Can pyruvate, the end product of glycolysis, help improve cardiovascular function in children who have cardiopulmonary bypass surgery and suffer from low cardiac output syndrome (LCOS)? This question is one that Rafael Jaimes, Ph.D., a staff scientist at Children’s National Heart Institute, a division of Children’s National Health System, is studying, thanks to a two-year grant from the American Heart Association.
The competitive grant awards Dr. Jaimes with $110,000 to study how pyruvate may help improve cardiac output among pediatric patients with LCOS. The compound aims to stimulate metabolic function, now treated by inotropic agents, such as dobutamine and milrinone. These agents ensure optimal delivery of oxygen from the heart to the brain, as well as to other organs in the body, following heart surgery. While these agents help patients with cardiac dysfunction, there is still a critical need for safe and effective therapies.
“If there’s any detriment in cardiac output, the heart’s function begins to degrade,” explains Dr. Jaimes. “You see a downward spiral effect with reduced cardiac output because the heart is dependent on its own perfusion. It needs to pump blood throughout the body to survive.”
This is where the pyruvate study, and the grant, will be applied: Can pyruvate target the essential muscle of the heart and reverse this cardiac destabilization—and as soon as possible?
“By increasing the metabolic output of the heart’s local muscle, cardiac output increases,” Dr.

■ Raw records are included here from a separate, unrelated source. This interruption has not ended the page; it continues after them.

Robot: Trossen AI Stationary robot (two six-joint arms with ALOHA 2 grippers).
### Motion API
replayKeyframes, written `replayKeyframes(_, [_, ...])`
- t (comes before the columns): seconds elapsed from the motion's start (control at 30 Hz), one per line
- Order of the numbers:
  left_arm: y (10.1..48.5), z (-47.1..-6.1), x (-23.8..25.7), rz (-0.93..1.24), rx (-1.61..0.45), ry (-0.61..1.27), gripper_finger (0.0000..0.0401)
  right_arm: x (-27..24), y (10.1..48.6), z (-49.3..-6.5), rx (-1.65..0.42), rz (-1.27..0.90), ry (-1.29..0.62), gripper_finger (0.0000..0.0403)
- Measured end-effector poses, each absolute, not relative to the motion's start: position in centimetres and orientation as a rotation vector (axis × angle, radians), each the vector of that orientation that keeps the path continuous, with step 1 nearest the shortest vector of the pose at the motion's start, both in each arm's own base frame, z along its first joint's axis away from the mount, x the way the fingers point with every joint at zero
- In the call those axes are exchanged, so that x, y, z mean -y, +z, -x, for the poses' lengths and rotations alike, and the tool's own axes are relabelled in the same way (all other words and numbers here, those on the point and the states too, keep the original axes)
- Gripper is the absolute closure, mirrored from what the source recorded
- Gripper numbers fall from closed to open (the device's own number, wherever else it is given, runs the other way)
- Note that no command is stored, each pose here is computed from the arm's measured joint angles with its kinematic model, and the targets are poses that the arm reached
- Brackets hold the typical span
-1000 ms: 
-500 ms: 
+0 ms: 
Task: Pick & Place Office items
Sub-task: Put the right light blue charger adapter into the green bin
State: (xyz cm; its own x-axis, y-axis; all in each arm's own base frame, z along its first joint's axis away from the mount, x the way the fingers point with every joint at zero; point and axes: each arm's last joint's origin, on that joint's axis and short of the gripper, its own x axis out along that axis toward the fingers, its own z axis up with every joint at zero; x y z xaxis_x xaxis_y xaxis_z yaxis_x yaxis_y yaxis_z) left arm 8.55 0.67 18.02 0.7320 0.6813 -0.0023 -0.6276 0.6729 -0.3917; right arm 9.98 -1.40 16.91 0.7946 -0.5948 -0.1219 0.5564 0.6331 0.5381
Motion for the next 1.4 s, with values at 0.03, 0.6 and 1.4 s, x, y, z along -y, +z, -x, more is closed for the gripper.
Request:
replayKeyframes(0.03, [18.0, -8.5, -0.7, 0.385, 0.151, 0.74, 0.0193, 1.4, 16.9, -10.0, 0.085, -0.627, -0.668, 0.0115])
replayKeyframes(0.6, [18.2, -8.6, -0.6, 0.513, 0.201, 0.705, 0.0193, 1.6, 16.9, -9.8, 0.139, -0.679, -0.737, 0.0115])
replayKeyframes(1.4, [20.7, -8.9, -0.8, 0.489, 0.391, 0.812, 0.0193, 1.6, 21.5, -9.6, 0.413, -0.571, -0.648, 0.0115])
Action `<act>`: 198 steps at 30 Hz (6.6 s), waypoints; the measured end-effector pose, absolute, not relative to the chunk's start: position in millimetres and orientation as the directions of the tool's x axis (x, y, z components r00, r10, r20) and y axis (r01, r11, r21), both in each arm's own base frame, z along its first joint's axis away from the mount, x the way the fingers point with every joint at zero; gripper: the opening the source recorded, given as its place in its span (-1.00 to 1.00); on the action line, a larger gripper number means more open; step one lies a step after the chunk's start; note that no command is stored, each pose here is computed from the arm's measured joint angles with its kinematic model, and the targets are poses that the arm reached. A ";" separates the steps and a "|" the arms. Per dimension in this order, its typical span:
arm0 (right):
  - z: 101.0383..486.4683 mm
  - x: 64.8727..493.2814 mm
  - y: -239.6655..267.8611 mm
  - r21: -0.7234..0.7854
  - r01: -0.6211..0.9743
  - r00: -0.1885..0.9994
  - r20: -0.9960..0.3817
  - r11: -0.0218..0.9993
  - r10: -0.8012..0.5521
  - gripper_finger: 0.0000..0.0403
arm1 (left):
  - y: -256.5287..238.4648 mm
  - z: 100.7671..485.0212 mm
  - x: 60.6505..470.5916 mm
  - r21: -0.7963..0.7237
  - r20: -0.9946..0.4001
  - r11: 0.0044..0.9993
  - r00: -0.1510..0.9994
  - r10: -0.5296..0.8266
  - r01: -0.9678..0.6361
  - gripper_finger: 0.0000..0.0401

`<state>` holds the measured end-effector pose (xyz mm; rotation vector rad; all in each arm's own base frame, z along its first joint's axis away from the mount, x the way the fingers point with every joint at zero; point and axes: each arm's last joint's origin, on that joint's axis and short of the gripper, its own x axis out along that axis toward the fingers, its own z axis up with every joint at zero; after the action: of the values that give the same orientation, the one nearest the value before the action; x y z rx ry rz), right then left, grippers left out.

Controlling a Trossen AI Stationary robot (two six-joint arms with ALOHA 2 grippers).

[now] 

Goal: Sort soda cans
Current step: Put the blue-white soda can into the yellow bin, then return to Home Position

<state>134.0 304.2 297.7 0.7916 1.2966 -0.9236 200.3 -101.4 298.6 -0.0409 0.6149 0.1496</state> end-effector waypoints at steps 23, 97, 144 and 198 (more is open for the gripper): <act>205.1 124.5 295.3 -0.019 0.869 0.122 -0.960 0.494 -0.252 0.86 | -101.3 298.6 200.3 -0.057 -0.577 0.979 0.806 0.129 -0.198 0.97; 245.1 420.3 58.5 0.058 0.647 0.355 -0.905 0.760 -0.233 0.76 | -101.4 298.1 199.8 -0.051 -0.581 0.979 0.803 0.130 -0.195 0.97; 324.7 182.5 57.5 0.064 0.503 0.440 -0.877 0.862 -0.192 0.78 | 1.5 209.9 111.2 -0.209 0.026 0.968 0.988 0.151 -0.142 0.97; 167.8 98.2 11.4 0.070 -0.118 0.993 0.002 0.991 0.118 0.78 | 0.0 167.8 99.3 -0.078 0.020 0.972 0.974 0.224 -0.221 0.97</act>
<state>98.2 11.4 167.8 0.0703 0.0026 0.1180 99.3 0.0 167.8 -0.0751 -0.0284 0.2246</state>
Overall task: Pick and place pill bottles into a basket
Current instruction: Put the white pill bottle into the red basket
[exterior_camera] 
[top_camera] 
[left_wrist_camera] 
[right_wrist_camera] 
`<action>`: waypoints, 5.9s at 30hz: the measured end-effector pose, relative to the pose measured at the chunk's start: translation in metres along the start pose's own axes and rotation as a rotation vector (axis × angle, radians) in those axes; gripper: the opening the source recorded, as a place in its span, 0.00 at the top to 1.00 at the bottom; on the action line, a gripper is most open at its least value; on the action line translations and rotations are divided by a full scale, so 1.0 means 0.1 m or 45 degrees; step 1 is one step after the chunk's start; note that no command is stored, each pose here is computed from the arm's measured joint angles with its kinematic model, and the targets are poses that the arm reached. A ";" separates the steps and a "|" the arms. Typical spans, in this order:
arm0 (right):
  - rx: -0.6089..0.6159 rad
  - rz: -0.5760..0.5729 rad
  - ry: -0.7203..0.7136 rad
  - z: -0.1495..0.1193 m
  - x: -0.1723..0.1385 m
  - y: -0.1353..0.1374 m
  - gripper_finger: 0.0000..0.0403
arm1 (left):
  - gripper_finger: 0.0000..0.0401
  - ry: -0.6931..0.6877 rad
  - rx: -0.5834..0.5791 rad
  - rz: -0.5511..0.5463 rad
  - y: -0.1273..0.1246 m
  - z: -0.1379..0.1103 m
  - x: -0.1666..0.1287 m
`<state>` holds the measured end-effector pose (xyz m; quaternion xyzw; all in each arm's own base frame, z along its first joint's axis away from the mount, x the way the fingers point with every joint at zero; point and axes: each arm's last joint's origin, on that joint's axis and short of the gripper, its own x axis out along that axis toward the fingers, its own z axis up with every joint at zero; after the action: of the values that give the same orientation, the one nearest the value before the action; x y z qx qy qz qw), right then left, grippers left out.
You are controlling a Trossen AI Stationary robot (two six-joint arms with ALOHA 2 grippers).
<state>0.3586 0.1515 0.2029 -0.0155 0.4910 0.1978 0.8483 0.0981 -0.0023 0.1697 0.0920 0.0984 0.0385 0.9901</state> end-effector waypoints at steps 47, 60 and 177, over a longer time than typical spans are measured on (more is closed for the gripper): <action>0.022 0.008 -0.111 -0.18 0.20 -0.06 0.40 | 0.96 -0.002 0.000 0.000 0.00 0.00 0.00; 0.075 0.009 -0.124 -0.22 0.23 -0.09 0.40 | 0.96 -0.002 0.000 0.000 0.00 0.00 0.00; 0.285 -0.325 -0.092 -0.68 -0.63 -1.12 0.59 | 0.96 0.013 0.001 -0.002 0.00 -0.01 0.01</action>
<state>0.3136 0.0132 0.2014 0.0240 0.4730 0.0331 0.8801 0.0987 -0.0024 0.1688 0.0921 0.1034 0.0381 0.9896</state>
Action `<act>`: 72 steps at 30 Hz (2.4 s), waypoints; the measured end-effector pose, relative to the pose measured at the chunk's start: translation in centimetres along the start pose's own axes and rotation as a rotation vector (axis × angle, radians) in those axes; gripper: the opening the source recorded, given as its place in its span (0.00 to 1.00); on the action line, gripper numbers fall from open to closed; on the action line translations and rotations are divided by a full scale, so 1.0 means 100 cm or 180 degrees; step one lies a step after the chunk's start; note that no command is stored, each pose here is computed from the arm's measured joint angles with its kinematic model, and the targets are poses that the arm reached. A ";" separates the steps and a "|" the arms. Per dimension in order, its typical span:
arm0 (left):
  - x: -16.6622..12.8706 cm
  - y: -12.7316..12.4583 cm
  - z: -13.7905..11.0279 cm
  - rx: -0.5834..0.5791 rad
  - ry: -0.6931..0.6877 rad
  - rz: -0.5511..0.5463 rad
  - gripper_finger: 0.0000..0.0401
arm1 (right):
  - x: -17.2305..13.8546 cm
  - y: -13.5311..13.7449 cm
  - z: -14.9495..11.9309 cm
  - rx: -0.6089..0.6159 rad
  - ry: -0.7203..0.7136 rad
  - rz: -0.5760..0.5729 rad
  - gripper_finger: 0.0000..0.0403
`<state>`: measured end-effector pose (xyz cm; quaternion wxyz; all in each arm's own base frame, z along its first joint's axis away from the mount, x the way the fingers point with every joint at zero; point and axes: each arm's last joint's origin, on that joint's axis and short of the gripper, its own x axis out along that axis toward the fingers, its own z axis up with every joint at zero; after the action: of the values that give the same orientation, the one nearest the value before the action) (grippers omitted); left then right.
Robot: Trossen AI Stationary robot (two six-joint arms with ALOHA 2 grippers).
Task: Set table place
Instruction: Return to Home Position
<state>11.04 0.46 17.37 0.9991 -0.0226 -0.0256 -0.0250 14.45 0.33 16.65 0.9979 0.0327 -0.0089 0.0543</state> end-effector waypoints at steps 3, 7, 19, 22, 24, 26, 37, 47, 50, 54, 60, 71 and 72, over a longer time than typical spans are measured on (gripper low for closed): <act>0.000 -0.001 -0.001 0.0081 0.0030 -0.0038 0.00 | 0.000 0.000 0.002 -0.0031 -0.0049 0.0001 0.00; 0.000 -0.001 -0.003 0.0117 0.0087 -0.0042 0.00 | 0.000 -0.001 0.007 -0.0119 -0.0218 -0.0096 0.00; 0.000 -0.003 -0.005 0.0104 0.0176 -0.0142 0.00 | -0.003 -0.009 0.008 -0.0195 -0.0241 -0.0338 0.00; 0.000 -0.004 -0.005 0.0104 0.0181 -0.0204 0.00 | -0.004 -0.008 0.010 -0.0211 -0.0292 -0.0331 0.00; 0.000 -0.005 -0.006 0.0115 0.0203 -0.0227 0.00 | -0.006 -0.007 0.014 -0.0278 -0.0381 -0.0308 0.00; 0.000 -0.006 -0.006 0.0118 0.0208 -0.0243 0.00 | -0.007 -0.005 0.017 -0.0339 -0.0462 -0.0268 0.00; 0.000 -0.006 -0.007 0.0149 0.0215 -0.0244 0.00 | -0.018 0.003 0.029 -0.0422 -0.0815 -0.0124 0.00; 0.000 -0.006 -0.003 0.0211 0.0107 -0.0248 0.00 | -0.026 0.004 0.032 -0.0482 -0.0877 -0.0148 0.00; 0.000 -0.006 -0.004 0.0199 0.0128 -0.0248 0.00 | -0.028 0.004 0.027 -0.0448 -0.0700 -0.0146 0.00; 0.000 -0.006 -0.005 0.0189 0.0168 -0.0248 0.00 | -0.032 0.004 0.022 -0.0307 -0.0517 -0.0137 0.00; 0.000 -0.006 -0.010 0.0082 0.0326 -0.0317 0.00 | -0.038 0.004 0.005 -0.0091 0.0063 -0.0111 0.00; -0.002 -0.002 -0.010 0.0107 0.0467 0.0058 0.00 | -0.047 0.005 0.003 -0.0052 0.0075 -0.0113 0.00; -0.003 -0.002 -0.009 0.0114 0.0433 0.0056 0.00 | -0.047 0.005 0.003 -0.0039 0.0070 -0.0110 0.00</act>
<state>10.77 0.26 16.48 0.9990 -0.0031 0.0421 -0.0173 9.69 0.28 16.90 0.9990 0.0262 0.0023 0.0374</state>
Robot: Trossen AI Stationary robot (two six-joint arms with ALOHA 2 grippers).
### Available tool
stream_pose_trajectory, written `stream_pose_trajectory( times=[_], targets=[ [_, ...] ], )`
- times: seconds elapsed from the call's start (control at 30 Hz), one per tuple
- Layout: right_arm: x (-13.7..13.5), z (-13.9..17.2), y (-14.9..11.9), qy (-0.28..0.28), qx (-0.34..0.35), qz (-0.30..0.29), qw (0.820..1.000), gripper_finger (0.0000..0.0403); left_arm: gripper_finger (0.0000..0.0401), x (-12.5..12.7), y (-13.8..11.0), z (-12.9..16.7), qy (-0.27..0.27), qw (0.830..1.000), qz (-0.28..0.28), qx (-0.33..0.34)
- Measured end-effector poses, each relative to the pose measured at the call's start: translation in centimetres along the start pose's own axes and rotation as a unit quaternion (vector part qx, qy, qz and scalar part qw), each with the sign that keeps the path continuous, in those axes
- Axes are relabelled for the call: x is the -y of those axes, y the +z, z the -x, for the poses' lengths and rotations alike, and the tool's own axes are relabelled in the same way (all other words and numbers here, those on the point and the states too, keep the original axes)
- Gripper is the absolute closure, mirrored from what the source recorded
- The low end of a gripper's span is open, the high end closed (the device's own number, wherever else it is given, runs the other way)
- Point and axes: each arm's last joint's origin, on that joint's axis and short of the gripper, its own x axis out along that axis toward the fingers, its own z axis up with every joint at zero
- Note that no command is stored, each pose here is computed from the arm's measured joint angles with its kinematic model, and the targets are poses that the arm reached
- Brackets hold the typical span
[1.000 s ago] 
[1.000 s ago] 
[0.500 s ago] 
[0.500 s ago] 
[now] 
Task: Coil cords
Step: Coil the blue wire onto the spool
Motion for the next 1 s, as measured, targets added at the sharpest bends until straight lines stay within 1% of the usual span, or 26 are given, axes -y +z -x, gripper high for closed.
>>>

Jaimes explains. “That’s going to lead to better recovery.”
Better recovery could be measured by how fast a child recovers from heart surgery as well as how much time they spend in the hospital, clinically referred to as throughput. A faster recovery could also influence a child’s quality of life and reduce overall health care costs.
Based on preliminary data that shows pyruvate improves cardiac function in experimental models after ischemic insult, which is what happens when pediatric patients undergo cardiac surgery, Dr. Jaimes believes the results will likely replicate themselves in his preclinical models.
To start, he’ll test pyruvate using 100 blood samples and discarded tissue from patients. The blood samples will be tested for metabolic markers, including measured pyruvate levels.
Part of what encouraged Dr. Jaimes to study how this compound could complement or replace standard therapies was the encouragement he received from his mentors in the field.
“Nobody has looked into using pyruvate for almost 30 years,” says Dr. Jaimes. “It’s not commercially favorable, there’s no patent on it, it doesn’t have a lot of marketability and there are no financial incentives, so it’s been put aside.”
As part of a discussion with cardiologists at a medical conference in Washington, Dr. Jaimes brought up the idea of using pyruvate for pediatric heart surgeries and received positive feedback.
“Once everyone’s eyes lit up, I knew I was on to something,” says Dr. Jaimes about the encouragement he received to pursue this study.
“You put lactate and glucose in your IV solutions,” adds Dr. Jaimes. “Pyruvate is an essential nutrient. It’s almost an essential sugar so there’s no reason not to put it in. If these cardiologists are intrigued by the project, maybe the American Heart Association will be, too.”
In addition to funding the study, which could support future research about how metabolic makers in the blood can be stimulated to fast-track recovery following heart surgery, the American Heart Association grant is specific to pediatric health outcomes.
“The current state of pharmaceutical treatment for patients recovering from cardiac surgery is designed and created for adults,” says Dr. Jaimes. “From our research in pediatrics, we know that children aren’t small adults.”
Dr. Jaimes explains that children are different on an anatomical and physiological level. Their cells even look and function different, compared to adult cells, because they haven’t matured yet.
While congenital heart defects are rare, they affect 1 percent, or 40,000 births worldwide, they often require multiple surgeries throughout a child’s lifespan. LCOS impacts 25 percent of patients following cardiopulmonary bypass and the timing of treatment is important. In severe cases, insufficient cardiac output following surgery could impact a child’s long-term development, ranging from reasoning, learning, attention and executive function, to developing age-appropriate language and social skills.
“The metabolic insufficiencies I’m looking at, which may help improve the muscle function of the heart, are just one piece of a bigger puzzle in pediatric cardiology,” notes Dr. Jaimes about ongoing research at Children’s National Heart Institute. “We already know pyruvate is safe. We just have to see if it’s effective in supporting a patient’s recovery in the intensive care unit.”